Cross Country Checkup

Canada's long-term care home system 'designed to produce mediocrity,' says health policy expert

The Canadian military’s report of dismal conditions and treatment in long-term care homes is tragic and shocking — but not surprising, according to health policy expert Tamara Daly.

Staffing shortages, most felt in for-profit care homes, lead to poor care and working conditions: Tamara Daly

The Canadian Armed Forces released a scathing report in May about the conditions at 5 Ontario long-term care homes, but many — including the government itself — say problems have been known for years. (CBC)

The Canadian military's report of dismal conditions and treatment in long-term care homes is tragic and shocking — but not surprising, according to health policy expert Tamara J. Daly.

"I think we have a system that is designed to produce mediocrity," said Daly, a political economist and health policy researcher at York University in Toronto.

"I've been to some fantastic long-term care homes, but they're often fantastic despite the system, and not because of it."

The military's report detailed horrific conditions at five care homes in Ontario hard hit by the COVID-19 pandemic, including accounts of residents being bullied, drugged, left in soiled bedding for hours and days.

A similar report detailed conditions at 25 homes in Quebec. In many cases it described staffing and personal protective equipment (PPE) shortages that have since improved.

Hugh Armstrong, a professor emeritus from Carleton University, isn't surprised either. He co-authored a 10-year study of the conditions of residential care, which published its findings in April.

The study's research period ended before the pandemic began, but Armstrong says its recommendations are even more relevant now.

"We are, of course along with everybody else, very upset that it took this devastating set of disasters … to bring the issue to public attention," he told Checkup.

The COVID-19 pandemic has revealed how badly Ontario’s long-term care system needs an overhaul, with a growing number of workers, experts and families calling for changes in everything from staffing levels to better pay and training. 1:49

The report's short-term recommendations include urging governments to take a more hands-on approach to long-term residential care, stockpiling personal protective equipment, bolster the number of staff and to move away from a private or for-profit system of centres in favour of publicly owned care homes.

More than 80 per cent of all of Canada's COVID-related deaths are connected to care homes, according to an early May report from the National Institute on Aging.

In May, Ontario launched an independent commission into its long-term care systems.
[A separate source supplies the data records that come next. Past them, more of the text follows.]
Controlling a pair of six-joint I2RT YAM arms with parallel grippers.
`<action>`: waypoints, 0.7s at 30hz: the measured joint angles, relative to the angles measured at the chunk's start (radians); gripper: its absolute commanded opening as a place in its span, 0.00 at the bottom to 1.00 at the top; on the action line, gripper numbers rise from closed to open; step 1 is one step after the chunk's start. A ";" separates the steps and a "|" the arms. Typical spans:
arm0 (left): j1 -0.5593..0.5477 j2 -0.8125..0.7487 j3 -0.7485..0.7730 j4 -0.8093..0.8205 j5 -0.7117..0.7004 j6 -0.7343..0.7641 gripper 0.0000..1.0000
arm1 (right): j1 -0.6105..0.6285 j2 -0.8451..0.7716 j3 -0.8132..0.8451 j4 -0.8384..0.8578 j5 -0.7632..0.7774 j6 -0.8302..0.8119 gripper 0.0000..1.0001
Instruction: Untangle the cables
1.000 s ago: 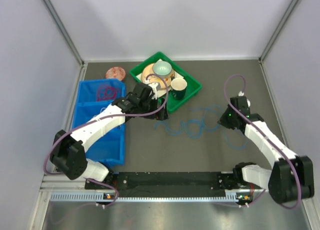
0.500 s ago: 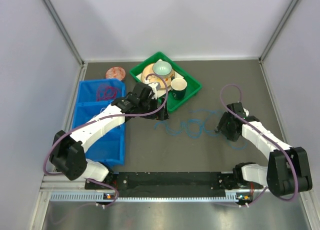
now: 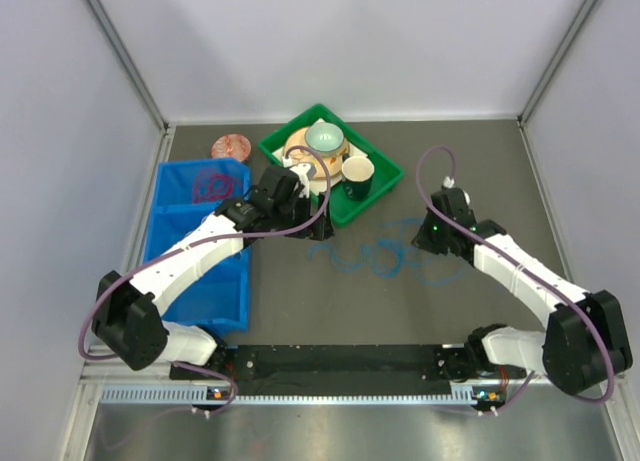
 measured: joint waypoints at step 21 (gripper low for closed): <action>-0.036 0.024 -0.010 -0.010 -0.101 -0.099 0.92 | 0.165 0.128 0.193 -0.027 0.011 -0.089 0.87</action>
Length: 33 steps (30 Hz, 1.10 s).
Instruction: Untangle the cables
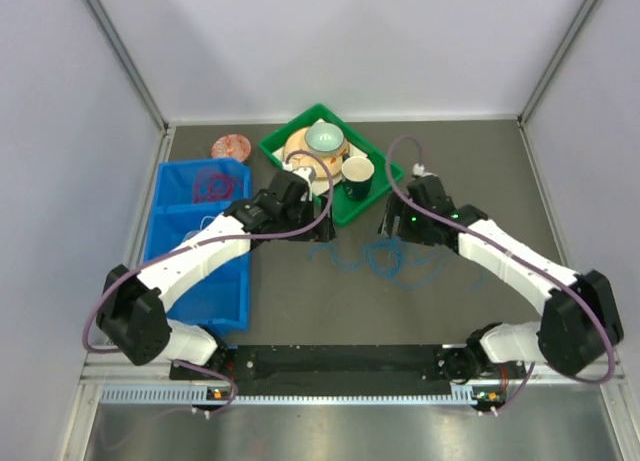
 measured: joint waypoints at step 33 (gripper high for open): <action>-0.364 0.857 0.666 -0.022 -0.438 -0.225 0.99 | -0.429 -0.380 -0.222 -0.060 -0.109 0.044 0.94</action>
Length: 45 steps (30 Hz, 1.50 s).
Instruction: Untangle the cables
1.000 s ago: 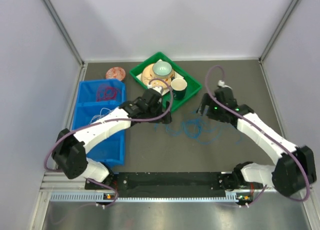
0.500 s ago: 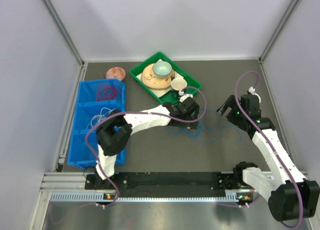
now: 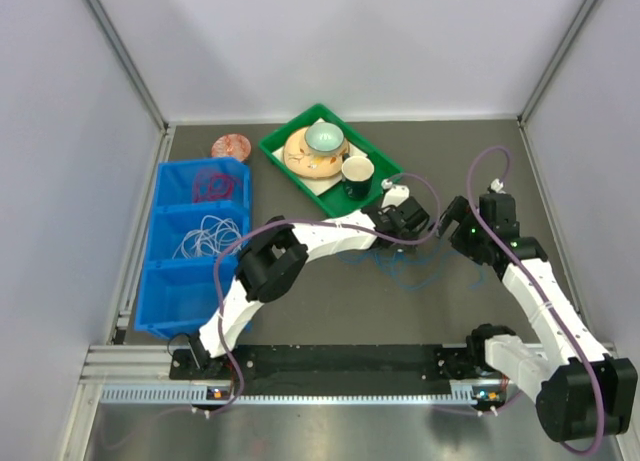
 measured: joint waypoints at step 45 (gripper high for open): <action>0.383 -1.012 0.011 -0.344 0.181 0.406 0.00 | -0.005 0.043 0.000 0.032 0.022 0.021 0.91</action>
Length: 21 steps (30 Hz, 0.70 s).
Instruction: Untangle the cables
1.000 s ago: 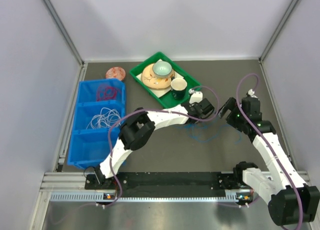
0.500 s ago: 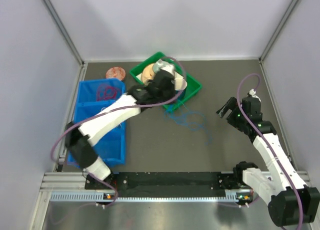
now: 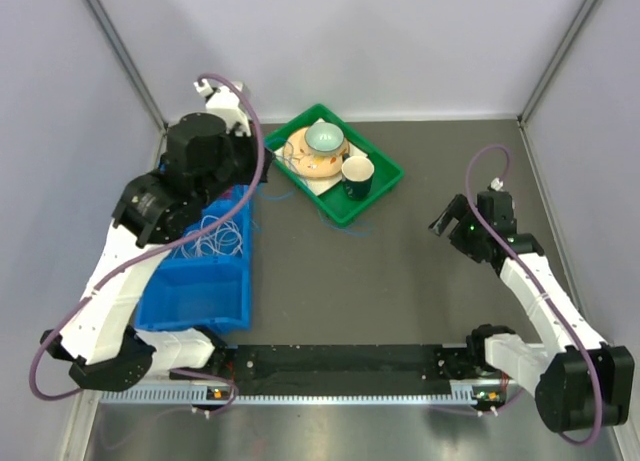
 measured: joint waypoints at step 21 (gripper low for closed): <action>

On June 17, Quebec announced a wide-ranging public inquiry into the deaths in its long-term care homes, private seniors' residences and other residential institutions for vulnerable people during the first six weeks of the pandemic.

Staffing a key issue

Daly said one of the most important factors for ensuring proper treatment and living conditions for residents is maintaining better working conditions for staff — a requirement that has often fallen short.

Simply put, when there aren't enough people working in a care home to attend to residents, the ones that are working suffer from burnout, and cannot properly care for all residents' needs.

She said that based on the available data, for-profit homes were less likely to hire more staff, which leads to weaker care.

Tamara J. Daly is a political economist and health policy researcher at York University in Toronto. (Submitted by Tamara Daly)

"What we see with the non-profit and the public homes is that they put money back into the system, and they have higher staffing ratios. But for-profits staff at the level the province provides, and it's not enough," she explained.

Four of the Ontario homes detailed in the military's report are run by for-profit companies. The fifth is a private non-profit run by Holland Christian Homes.

Armstrong's pre-pandemic study bore out much of the same conclusions.

"The for-profit homes tend to have more deaths and more outbreaks because they have less staff, and because they have lower quality [care] than the not-for-profits. And then the not-for-profits tend to be not quite as good as the public [homes]," he said.

"If the for-profits are to make profit — if they are to extract profit from their operations — it's got to come from somewhere. Well, where it comes from is care. The others pour whatever they make on a daily basis … back into the facility."

A body is removed after several residents died of COVID-19 at the Eatonville Care Centre in Toronto on April 14, 2020. (Carlos Osorio/Reuters)

Daly noted that Ontario, in particular, previously had a minimum staffing standard for personal care workers.

"We don't have that anymore. That was done away with under the [Mike] Harris Conservatives."

Call for standardizing care

Senior care has been a peripheral issue in Canadian politics. As detailed by CBC's Aaron Wherry, this has resulted in a patchwork of systems that mix public and private options.

Armstrong said that reforming the system will likely be a federal-provincial collaboration, partly thanks to Ottawa's deep coffers.

"Think about it now. They're spending billions [in pandemic relief], and no one is concerned terribly because they've got the Bank of Canada. They might have a much higher debt-to-GDP ratio for a few years, but it'll work itself out, as it did after the Second World War," he said.

Daly believes the provinces and territories will likely have to take a more hands-on approach to managing long-term care, instead of leaving private and especially for-profit companies to run the business, only intervening when a complaint is made.

"We can decide that we want national standards in this country that speak to the type of system that we want: that is dignified, that provides decent work, and that creates a joy that honours people at the end of their lives," she said.